Molecules that modulate HSP60 at protein expression levels have also been reported and mainly include compounds from plants such as the aqueous extract of the tree Terminalia arjuna 180 ; oxymatrine from the chinese herb Sophora flavescens, 181 , 182 , 183 , 184 and; β‐caryophyllene, found in essential oils of various plants such as cinnamon, basil, cloves, and black pepper. 185 Molecular biology constructs such as siRNA have also been developed and have proven to be successful in decreasing HSP60's activity. 68 These molecules work by downregulating the expression of not only HSP60 but also other related proteins such as TLR4, HSF‐1, MYD88, TIR‐domain‐containing adapter inducing interferon b and proinflammatory cytokines, to mention a few examples.
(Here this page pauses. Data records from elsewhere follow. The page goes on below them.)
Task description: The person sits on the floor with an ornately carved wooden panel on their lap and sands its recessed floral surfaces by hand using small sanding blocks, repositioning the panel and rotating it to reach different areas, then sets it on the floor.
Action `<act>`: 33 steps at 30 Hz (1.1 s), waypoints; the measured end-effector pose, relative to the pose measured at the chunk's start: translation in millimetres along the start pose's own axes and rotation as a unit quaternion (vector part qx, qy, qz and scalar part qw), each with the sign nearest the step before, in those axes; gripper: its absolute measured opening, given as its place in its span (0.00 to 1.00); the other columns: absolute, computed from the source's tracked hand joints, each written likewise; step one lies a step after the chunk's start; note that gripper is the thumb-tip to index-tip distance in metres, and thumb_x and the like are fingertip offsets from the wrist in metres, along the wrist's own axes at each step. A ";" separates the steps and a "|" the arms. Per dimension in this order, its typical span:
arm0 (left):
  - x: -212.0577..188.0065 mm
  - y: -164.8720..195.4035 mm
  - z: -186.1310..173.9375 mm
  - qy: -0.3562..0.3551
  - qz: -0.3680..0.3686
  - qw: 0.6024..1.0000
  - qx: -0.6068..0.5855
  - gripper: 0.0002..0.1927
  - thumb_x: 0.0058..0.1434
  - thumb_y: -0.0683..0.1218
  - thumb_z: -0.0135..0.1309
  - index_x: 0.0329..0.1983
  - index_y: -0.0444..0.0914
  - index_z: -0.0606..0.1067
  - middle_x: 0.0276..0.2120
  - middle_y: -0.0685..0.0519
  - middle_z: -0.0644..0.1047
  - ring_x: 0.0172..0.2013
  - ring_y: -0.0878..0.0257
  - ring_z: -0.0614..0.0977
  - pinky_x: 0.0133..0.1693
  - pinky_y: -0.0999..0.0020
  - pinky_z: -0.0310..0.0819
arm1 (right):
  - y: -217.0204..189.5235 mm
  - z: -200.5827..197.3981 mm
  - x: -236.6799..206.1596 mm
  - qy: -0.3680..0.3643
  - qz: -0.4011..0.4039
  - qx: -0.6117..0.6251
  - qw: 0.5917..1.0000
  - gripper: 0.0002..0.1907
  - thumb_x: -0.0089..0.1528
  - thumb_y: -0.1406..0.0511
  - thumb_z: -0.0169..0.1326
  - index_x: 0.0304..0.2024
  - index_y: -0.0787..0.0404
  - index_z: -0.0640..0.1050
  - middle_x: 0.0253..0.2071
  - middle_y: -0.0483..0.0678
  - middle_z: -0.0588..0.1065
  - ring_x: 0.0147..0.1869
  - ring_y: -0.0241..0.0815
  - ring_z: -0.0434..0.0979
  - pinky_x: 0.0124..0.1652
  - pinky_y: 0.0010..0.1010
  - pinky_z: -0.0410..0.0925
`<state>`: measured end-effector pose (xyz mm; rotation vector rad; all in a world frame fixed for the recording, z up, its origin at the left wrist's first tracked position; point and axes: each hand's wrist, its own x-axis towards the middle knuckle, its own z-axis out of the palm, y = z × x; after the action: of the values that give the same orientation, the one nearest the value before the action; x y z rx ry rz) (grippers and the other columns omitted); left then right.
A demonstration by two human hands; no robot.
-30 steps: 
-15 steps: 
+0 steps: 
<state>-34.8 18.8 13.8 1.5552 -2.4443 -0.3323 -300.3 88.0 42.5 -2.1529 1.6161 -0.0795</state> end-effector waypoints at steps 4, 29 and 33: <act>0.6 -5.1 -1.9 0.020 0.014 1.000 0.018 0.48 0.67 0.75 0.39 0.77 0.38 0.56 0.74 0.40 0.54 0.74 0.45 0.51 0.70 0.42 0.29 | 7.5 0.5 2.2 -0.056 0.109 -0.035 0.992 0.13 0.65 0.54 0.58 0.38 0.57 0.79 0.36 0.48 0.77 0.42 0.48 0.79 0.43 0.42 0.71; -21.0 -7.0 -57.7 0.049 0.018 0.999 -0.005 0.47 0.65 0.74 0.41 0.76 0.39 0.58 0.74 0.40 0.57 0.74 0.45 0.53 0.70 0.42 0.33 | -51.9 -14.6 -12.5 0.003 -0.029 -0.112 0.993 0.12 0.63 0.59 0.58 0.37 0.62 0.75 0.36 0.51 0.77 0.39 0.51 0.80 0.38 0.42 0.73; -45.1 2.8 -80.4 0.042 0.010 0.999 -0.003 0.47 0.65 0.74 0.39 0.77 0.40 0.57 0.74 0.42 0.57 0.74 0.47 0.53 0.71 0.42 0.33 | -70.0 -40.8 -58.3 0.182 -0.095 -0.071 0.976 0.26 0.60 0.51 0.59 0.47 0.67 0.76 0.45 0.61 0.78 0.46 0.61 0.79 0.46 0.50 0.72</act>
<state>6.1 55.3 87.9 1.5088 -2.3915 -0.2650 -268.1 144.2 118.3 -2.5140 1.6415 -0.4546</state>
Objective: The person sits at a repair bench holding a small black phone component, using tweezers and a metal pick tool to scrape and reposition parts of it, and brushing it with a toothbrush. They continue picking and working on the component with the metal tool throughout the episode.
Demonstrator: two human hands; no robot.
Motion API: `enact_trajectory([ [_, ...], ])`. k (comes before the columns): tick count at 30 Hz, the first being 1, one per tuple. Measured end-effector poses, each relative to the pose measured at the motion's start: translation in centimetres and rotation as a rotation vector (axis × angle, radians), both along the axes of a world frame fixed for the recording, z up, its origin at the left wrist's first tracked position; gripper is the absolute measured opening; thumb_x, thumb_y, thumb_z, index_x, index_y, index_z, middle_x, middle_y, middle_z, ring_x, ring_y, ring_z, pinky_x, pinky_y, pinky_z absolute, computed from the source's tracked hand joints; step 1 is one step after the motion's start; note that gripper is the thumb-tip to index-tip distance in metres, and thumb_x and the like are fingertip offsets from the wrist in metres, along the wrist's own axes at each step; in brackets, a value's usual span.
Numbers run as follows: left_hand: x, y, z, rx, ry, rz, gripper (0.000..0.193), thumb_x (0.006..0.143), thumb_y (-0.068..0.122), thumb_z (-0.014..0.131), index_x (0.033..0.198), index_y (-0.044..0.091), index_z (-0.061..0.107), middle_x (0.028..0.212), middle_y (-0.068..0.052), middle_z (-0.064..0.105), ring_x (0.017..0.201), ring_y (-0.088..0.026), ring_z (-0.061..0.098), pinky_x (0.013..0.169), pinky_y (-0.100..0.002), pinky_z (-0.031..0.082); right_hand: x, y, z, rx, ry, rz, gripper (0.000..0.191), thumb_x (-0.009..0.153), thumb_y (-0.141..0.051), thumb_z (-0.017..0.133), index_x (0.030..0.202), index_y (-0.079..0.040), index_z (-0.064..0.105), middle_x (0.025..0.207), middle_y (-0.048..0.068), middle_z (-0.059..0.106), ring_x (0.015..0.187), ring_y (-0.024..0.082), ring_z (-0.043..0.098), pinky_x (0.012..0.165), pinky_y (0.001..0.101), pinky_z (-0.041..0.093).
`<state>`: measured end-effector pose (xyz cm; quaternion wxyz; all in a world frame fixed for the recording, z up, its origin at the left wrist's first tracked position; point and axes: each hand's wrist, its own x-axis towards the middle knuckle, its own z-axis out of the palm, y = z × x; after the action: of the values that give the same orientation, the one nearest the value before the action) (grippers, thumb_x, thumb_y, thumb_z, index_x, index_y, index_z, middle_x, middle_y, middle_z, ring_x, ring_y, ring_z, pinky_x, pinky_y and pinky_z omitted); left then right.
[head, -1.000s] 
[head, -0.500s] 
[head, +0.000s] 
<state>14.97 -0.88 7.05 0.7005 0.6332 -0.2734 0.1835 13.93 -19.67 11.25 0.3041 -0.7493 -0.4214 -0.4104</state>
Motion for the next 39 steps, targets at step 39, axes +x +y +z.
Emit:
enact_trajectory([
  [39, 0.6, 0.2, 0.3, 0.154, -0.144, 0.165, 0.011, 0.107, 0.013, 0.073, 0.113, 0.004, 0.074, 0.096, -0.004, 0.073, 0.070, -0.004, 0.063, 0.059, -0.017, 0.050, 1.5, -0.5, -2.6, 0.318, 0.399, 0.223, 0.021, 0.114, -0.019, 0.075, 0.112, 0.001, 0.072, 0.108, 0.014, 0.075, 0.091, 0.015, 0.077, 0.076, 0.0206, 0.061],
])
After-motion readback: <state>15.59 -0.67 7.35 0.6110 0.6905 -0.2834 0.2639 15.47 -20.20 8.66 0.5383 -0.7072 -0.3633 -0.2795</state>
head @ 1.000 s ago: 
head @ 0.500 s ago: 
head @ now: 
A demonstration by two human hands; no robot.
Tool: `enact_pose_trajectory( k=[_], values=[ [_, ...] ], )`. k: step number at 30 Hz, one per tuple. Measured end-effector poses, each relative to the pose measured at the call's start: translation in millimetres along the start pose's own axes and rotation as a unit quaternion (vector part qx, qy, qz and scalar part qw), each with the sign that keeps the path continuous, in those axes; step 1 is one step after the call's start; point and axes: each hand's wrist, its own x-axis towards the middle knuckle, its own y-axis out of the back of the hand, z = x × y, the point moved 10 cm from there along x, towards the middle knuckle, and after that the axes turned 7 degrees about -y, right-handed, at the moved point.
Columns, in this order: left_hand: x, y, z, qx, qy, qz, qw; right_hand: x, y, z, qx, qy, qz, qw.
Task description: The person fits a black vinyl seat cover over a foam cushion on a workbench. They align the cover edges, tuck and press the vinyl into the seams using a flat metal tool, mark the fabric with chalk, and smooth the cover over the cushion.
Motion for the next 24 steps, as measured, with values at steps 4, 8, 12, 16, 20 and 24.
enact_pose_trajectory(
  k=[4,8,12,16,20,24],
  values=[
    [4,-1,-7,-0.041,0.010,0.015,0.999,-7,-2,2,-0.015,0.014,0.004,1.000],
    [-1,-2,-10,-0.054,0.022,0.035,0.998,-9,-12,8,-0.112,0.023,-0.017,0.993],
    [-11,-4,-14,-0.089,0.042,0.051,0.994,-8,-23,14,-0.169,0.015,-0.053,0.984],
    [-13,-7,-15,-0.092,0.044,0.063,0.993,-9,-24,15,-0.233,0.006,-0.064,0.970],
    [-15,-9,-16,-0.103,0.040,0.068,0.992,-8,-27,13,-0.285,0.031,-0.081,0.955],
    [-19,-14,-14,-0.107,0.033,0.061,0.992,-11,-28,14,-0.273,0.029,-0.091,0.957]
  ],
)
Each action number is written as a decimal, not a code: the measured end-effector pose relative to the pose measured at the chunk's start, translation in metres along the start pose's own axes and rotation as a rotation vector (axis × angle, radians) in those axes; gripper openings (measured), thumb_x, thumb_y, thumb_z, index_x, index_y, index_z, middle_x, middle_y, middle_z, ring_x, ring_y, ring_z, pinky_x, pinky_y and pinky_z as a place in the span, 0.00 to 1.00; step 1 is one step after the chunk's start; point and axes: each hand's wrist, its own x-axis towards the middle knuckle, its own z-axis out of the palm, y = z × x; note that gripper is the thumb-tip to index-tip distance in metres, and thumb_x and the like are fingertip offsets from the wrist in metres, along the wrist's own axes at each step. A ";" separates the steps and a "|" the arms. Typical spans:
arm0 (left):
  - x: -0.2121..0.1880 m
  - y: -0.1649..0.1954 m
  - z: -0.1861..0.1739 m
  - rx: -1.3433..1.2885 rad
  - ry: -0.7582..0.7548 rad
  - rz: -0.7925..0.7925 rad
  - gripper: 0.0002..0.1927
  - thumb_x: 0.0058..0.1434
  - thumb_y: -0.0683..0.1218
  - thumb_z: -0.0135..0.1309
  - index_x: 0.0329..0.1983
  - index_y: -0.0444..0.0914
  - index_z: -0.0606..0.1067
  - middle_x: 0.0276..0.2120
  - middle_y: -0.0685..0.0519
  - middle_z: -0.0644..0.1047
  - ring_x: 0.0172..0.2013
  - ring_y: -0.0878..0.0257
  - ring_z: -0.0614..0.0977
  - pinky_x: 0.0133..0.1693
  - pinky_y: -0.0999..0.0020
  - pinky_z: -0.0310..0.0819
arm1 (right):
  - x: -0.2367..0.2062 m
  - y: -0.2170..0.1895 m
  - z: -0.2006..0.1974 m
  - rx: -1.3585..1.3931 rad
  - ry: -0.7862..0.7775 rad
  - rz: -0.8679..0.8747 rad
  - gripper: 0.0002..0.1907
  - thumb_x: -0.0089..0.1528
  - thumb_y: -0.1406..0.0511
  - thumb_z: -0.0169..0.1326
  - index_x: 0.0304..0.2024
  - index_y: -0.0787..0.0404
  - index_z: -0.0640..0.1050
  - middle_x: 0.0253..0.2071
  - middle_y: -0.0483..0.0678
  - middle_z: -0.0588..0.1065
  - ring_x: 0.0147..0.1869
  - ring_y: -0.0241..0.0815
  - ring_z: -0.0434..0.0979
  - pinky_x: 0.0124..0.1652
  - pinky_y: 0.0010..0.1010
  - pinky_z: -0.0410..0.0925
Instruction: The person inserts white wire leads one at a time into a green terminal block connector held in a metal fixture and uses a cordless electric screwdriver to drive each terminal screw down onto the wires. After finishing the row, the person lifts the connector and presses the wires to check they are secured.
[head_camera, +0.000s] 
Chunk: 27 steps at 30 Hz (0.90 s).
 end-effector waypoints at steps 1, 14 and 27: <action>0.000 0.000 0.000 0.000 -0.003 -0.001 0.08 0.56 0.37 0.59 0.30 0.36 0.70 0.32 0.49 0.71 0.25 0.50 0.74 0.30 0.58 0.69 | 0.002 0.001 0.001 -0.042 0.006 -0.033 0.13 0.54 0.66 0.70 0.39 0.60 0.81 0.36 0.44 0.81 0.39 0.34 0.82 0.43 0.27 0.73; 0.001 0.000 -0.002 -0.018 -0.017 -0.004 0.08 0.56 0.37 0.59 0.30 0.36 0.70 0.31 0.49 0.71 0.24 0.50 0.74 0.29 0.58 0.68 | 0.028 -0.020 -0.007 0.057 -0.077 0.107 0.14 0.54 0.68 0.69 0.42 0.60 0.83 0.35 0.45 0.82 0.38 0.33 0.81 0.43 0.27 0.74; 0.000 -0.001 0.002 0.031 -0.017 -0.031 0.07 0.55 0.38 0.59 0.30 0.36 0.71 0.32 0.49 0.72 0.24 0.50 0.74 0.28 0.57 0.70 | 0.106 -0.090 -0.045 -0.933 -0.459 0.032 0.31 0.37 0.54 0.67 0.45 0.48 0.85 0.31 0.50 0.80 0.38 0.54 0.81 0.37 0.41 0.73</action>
Hu et al. 186 analyzed the beneficial effects of carvedilol, a nonselective β‐blocker, associated with microRNA‐1 (miR‐1) regulation in a rat model of AMI by coronary artery occlusion. MiR‐1 is deemed an important regulator in cardiac development and disease, more specifically, in the regulation of cardiomyocyte apoptosis in the latter. 186 They observed how miR‐1 overexpression was associated with decreased cell viability and how the effect of carvedilol is to precisely counteract this result via downregulation of miR‐1 and thus exercising an antiapoptotic reaction. 186 In an effort to further analyze this mechanism, expression of HSP60 was measured, a target of miR‐1. 186 Carvedilol was able to increase mRNA expression levels of HSP60 while simultaneously downregulating miR‐1 expression. 186 The resulting upregulation of HSP60 was linked to an upregulation of Bcl‐2 and downregulation of Bax. 186 A key step through which HSP60 protects cardiomyocytes from apoptosis, is the formation of complexes with Bax thus inhibiting Bax oligomerization and insertion in the mitochondrial membrane and evading apoptosis. 41 An additional benefit of targeting HSP60 is its potential use to curb tumor cell growth and survival. In some kinds of tumors where overexpression of HSP60 helps cancer cells flourish, this type of chaperonotherapy aid in activating apoptosis in cancer cells without obstructing normal HSP60 functions in other cells. Pace et al. 187 have further revised anti‐HSP60 treatment as cancer therapy and recapitulated the molecular mechanisms behind.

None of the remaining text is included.